▶ _Aim of the exercise_
Return the full listing unchanged, apart from leaving out its images.

▶ _Collected material_
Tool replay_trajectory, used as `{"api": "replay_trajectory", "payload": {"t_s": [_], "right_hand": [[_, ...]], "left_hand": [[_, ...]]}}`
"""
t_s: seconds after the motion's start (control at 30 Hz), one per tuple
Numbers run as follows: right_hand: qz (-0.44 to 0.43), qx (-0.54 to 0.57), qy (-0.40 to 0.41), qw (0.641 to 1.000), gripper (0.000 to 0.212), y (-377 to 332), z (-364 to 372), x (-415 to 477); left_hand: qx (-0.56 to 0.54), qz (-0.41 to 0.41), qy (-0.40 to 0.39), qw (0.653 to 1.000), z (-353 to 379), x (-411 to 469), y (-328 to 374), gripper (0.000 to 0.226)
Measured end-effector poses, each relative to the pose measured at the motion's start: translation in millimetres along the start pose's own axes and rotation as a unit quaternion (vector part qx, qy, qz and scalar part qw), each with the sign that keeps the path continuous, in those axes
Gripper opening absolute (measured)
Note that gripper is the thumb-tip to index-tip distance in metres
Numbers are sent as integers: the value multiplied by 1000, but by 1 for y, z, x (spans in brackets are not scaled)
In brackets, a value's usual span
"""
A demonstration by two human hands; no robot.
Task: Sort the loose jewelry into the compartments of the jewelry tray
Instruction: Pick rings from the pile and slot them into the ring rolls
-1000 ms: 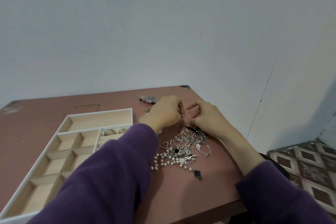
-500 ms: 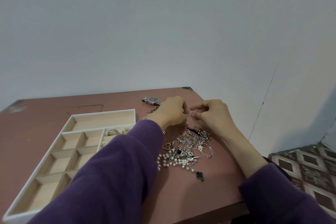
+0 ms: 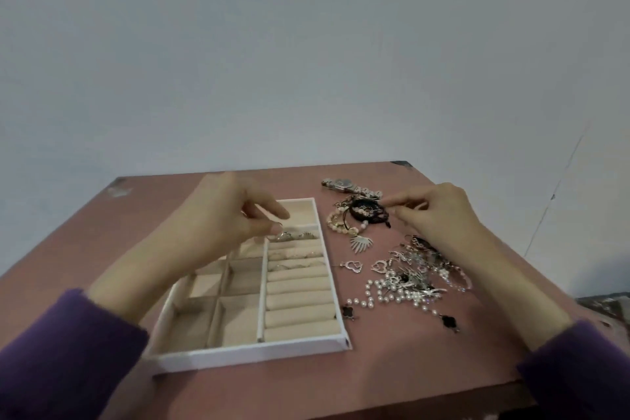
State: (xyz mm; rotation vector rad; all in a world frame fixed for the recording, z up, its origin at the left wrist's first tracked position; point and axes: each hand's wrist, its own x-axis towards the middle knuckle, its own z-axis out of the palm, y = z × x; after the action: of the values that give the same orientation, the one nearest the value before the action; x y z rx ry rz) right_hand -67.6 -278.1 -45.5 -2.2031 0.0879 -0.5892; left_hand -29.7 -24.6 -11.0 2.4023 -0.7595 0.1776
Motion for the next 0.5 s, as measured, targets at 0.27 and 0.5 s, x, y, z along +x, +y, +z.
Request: {"api": "replay_trajectory", "payload": {"t_s": [0.27, 0.5], "right_hand": [[-82, 101, -169, 977, 17, -59, 66, -21], [-80, 108, -170, 976, 16, -55, 64, -20]], "left_hand": [[-66, 7, 60, 996, 13, -28, -24, 11], [-129, 8, 25, 991, 16, -35, -20, 10]]}}
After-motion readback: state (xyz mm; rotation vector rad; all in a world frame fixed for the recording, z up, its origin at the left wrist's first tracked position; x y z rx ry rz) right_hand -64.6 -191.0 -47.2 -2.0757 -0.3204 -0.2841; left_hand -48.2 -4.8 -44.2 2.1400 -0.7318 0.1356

▶ _Worked solution_
Tool replay_trajectory, used as `{"api": "replay_trajectory", "payload": {"t_s": [_], "right_hand": [[_, ...]], "left_hand": [[_, ...]]}}`
"""
t_s: seconds after the motion's start (control at 30 Hz), one per tuple
Numbers run as follows: right_hand: qz (-0.44 to 0.43), qx (-0.54 to 0.57), qy (-0.40 to 0.41), qw (0.641 to 1.000), gripper (0.000 to 0.212), y (-377 to 332), z (-364 to 372), x (-415 to 477); left_hand: qx (-0.56 to 0.54), qz (-0.41 to 0.41), qy (-0.40 to 0.39), qw (0.653 to 1.000), z (-353 to 379), x (-411 to 469), y (-328 to 374), gripper (0.000 to 0.226)
Measured end-effector poses, each relative to the pose measured at the motion's start: translation in millimetres along the start pose's own axes and rotation as a unit quaternion (vector part qx, qy, qz and scalar part qw), each with the sign that keeps the path continuous, in those axes
Gripper opening absolute (measured)
Note that gripper is the thumb-tip to index-tip distance in metres
Numbers are sent as integers: the value multiplied by 1000, but by 1 for y, z, x (spans in brackets are not scaled)
In brackets, a value's usual span
"""
A demonstration by two human hands; no robot.
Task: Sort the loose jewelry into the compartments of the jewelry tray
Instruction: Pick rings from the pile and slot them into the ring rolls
-1000 ms: 
-500 ms: 
+0 ms: 
State: (xyz mm; rotation vector rad; all in a world frame fixed for the recording, z up, its origin at the left wrist's first tracked position; point and axes: each hand's wrist, its own x-axis towards the middle knuckle, its own z-axis out of the palm, y = z × x; after the action: of the values that give the same orientation, the one nearest the value before the action; x y z rx ry rz) right_hand -67.6 -278.1 -45.5 -2.2031 0.0879 -0.5892; left_hand -29.7 -24.6 -11.0 2.4023 -0.7595 0.1776
Motion for the next 0.5 s, as measured, targets at 0.27 and 0.5 s, x, y, z along +x, +y, +z.
Request: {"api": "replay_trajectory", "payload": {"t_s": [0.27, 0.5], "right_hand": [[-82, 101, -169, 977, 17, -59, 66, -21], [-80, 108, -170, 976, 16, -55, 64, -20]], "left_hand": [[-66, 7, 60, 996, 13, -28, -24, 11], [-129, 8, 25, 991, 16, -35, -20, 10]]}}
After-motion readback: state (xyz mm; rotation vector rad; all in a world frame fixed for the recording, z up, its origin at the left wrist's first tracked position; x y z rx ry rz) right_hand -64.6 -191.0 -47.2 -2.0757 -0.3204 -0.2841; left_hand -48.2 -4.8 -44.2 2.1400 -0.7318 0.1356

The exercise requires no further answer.